Grace strich sich mit beiden Händen durch die zerzausten roten Locken und stand auf. Ein Blick auf die Uhr verriet zu ihrer Erleichterung, dass es schon nach zehn Uhr morgens war. Nun konnte sie hoffentlich in das Hotelzimmer zurück, das sie ja eigentlich mit ihrer Cousine teilte.

Bisher war der gemeinsame Urlaub ein Desaster gewesen. Ungeachtet ihres festen Freundes in London hatte Jenna sich gleich am ersten Tag auf die Suche nach einer Urlaubsaffäre gemacht und war zu Grace’ Pech schnell fündig geworden. Stuart war Banker, eingebildet und prahlerisch, aber Jenna fuhr total auf ihn ab. Also hatte sie Grace unmissverständlich klargemacht, dass sie sich aus dem gemeinsamen Hotelzimmer fernzuhalten hatte, weil Jenna die Nacht mit Stuart verbringen wollte. Nachdem Grace die erste Nacht lesend in der Hotellobby zugebracht hatte, protestierte sie energisch, als Jenna am zweiten Abend erneut von ihr verlangte, für Stuart das Feld zu räumen.

„Wo soll ich denn hin? Ich kann nicht schon wieder die ganze Nacht in der Lobby sitzen!“

„Selbst schuld, du hättest dir halt auch einen Kerl suchen sollen“, entgegnete Jenna ungerührt.

„Aber könnt ihr heute Nacht nicht in seinem Hotel schlafen?“

„Stuart teilt sich die Unterkunft mit fünf anderen Jungs.

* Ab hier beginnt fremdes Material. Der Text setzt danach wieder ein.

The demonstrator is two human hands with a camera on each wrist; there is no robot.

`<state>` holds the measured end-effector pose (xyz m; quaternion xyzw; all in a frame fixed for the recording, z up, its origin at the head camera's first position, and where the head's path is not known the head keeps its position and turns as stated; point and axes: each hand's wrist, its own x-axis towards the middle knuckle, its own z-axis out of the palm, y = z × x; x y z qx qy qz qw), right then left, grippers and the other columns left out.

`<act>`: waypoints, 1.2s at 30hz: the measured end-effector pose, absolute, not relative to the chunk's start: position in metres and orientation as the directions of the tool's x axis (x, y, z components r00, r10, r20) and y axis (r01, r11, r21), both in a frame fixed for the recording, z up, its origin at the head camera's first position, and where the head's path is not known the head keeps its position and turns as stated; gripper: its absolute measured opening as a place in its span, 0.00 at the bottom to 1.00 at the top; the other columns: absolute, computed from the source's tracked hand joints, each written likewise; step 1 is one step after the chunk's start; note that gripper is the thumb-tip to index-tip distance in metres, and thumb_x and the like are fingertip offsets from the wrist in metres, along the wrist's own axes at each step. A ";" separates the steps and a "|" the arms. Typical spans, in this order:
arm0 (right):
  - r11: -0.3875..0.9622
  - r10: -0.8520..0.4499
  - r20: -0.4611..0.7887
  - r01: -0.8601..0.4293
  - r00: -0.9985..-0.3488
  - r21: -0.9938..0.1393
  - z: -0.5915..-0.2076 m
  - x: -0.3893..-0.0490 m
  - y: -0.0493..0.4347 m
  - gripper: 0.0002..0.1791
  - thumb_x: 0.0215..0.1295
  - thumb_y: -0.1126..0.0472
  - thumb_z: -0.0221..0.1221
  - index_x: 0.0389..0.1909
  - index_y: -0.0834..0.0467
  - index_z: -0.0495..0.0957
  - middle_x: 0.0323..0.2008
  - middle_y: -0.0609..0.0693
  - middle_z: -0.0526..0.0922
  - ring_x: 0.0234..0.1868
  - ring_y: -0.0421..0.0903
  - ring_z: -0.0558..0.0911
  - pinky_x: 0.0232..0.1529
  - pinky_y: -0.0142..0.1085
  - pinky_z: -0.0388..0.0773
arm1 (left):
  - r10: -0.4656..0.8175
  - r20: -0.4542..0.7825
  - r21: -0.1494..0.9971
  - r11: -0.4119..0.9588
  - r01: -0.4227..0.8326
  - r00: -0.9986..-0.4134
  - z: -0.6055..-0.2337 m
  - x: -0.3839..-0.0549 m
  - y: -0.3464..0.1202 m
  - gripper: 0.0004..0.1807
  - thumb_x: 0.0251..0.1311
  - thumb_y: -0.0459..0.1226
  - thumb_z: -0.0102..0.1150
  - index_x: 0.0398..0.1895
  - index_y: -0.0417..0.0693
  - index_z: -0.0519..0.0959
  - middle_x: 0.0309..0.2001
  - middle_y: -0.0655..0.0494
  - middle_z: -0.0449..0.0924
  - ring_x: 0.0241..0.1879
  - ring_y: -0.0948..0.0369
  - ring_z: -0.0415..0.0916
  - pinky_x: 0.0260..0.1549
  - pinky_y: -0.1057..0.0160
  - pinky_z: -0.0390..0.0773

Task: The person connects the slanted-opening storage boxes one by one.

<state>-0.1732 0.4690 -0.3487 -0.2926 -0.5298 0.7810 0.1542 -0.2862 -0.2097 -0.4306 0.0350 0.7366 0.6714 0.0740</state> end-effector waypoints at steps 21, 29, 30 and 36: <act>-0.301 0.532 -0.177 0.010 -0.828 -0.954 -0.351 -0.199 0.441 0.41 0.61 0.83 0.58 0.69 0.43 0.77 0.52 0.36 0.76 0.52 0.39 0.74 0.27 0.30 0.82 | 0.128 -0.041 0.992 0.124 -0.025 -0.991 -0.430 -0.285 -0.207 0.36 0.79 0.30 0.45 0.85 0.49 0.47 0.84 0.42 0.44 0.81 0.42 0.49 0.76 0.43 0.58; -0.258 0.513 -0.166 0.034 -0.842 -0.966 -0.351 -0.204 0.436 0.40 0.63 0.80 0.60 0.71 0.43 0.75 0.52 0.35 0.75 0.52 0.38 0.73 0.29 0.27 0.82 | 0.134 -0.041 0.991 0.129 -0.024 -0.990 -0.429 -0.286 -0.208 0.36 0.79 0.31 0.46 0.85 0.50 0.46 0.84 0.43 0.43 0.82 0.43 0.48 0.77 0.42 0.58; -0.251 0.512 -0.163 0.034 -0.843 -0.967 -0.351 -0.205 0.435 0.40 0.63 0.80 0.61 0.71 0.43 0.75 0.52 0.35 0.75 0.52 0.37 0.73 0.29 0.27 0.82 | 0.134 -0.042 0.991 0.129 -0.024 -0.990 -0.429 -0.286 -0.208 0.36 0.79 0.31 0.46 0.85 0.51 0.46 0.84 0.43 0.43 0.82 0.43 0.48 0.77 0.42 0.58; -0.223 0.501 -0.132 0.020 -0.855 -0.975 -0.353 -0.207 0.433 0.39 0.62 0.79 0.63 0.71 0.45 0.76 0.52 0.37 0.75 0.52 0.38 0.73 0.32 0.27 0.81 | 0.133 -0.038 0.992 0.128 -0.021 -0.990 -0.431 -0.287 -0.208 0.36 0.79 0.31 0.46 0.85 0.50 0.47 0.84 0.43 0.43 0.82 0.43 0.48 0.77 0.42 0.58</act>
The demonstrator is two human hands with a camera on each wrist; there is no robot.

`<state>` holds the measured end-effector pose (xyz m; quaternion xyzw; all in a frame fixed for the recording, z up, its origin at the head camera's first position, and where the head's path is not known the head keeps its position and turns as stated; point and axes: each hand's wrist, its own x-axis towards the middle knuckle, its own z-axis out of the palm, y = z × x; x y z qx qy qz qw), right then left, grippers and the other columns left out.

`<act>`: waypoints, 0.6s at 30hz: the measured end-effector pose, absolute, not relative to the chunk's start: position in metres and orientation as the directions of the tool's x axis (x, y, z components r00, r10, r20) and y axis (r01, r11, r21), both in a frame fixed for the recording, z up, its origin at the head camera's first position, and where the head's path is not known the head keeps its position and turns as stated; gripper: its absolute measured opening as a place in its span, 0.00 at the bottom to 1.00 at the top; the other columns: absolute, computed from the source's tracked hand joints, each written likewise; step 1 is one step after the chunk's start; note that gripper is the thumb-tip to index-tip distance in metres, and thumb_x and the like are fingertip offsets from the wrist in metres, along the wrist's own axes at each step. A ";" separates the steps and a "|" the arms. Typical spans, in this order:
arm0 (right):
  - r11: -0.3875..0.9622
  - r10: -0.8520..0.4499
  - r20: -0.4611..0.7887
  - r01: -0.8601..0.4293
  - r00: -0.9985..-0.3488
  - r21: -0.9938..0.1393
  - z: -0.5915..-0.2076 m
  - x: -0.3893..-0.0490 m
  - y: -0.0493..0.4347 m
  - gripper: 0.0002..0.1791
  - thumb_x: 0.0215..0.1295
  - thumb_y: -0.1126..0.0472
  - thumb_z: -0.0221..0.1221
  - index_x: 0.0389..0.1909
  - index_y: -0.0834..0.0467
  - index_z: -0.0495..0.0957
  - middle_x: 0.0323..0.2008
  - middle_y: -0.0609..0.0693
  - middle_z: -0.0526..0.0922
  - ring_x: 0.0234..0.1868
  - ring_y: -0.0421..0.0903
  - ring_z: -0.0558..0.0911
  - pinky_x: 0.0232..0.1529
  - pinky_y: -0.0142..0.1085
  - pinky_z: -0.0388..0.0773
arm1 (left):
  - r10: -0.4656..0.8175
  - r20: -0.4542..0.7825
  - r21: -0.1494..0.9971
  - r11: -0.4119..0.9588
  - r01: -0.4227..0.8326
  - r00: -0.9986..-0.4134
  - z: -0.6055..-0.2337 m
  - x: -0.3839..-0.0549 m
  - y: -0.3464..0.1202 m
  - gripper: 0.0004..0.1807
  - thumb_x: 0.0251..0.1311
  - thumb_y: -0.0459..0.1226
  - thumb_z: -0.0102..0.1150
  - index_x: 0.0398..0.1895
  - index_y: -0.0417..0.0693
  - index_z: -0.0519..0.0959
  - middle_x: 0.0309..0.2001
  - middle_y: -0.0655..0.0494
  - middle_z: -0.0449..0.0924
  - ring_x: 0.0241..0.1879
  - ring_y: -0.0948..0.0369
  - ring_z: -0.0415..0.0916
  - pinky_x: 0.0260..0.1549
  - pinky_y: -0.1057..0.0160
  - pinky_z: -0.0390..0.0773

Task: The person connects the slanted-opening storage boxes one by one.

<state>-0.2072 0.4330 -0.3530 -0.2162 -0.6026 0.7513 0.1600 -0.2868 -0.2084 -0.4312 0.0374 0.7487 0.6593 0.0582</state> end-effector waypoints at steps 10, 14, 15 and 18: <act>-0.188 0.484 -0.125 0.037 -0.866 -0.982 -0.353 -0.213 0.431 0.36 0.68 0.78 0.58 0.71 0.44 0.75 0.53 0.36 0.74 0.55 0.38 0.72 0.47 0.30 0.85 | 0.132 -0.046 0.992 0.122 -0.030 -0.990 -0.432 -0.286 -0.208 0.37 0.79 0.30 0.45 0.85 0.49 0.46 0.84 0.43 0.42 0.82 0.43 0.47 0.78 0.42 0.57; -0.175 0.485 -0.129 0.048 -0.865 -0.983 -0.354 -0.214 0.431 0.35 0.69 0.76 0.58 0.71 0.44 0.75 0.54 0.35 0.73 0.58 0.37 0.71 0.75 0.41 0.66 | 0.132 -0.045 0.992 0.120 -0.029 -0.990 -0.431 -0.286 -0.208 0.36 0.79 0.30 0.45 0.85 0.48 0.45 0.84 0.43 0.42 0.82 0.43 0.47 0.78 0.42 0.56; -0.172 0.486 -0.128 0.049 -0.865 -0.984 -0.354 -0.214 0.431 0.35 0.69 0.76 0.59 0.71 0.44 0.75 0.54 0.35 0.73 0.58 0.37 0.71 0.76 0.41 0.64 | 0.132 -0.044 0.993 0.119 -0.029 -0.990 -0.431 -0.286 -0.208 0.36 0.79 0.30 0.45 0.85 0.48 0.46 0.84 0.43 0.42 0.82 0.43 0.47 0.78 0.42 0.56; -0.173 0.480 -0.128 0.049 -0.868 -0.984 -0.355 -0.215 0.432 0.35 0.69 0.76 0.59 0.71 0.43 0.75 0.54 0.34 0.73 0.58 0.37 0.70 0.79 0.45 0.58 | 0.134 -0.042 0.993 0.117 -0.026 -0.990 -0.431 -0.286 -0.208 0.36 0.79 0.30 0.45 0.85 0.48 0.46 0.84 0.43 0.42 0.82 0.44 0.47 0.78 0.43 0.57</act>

Außerdem zahlen meine Eltern für das Hotelzimmer. Es ist mein Urlaub, und wenn mir deine Gegenwart nicht passt, musst du dich verkrümeln!“, zischte Jenna.

Diese unfreundlichen Worte im Sinn, klopfte Grace lieber an die Zimmertür, statt ihren Schlüssel zu benutzen. Auf keinen Fall wollte sie die beiden Turteltauben stören. Zu ihrer Überraschung öffnete Jenna ihr lächelnd und bereits vollständig angezogen.

„Komm rein. Ich frühstücke gerade. Möchtest du eine Tasse Tee?“

„Gern.“ Grace blickte skeptisch zur Badezimmertür. „Ist Stuart noch da?“

„Nein, er ist schon früh fort … zu einem Tauchausflug. Ich weiß nicht, ob wir uns heute Abend sehen. Wie wär’s, wenn wir beide in den Club gehen, von dem alle reden?“

„Wenn du möchtest.“ Grace war natürlich klar, dass Jenna sie nur brauchte, weil Stuart sich offensichtlich rarmachte.

„Stuart will etwas Abstand. Das geht ihm alles zu schnell …“, plapperte Jenna. „Was soll’s, andere Mütter haben auch hübsche Söhne. Der soll sich bloß nicht einbilden, ich würde auf ihn warten!“

„Nein“, pflichtete Grace ihr höflich bei.

„Vielleicht triffst du ja heute Abend auch jemanden. Höchste Zeit, dass du endlich den Club der Jungfrauen verlässt und dich ins richtige Leben stürzt.“

„Woher willst du wissen, dass ich das nicht längst getan habe?“, fragte Grace pikiert.

„Weil du jeden Abend brav nach Hause kommst – und nie besonders spät. Weißt du was? Du bist einfach zu wählerisch“, verkündete Jenna ihr Urteil.

„Mag sein.“ Grace nippte an ihrem Tee und sehnte sich nur nach ihrem Bett.

Jennas ganze Welt drehte sich um den jeweiligen Mann in ihrem Leben, und sie war total verunsichert, wenn sie einmal keinen hatte. Grace’ Leben dagegen drehte sich einzig um ihr Studium. Sie hatte zu hart dafür gearbeitet, doch noch Medizin studieren zu können, und hielt Männer für eine gefährliche Ablenkung. Nichts sollte sich zwischen Grace und ihren Traum stellen, als Ärztin anderen Menschen zu helfen. Nicht umsonst hatte sie das warnende Beispiel ihrer Mutter vor Augen, die ihr Leben verkorkst hatte, weil sie auf den falschen Mann hereingefallen war.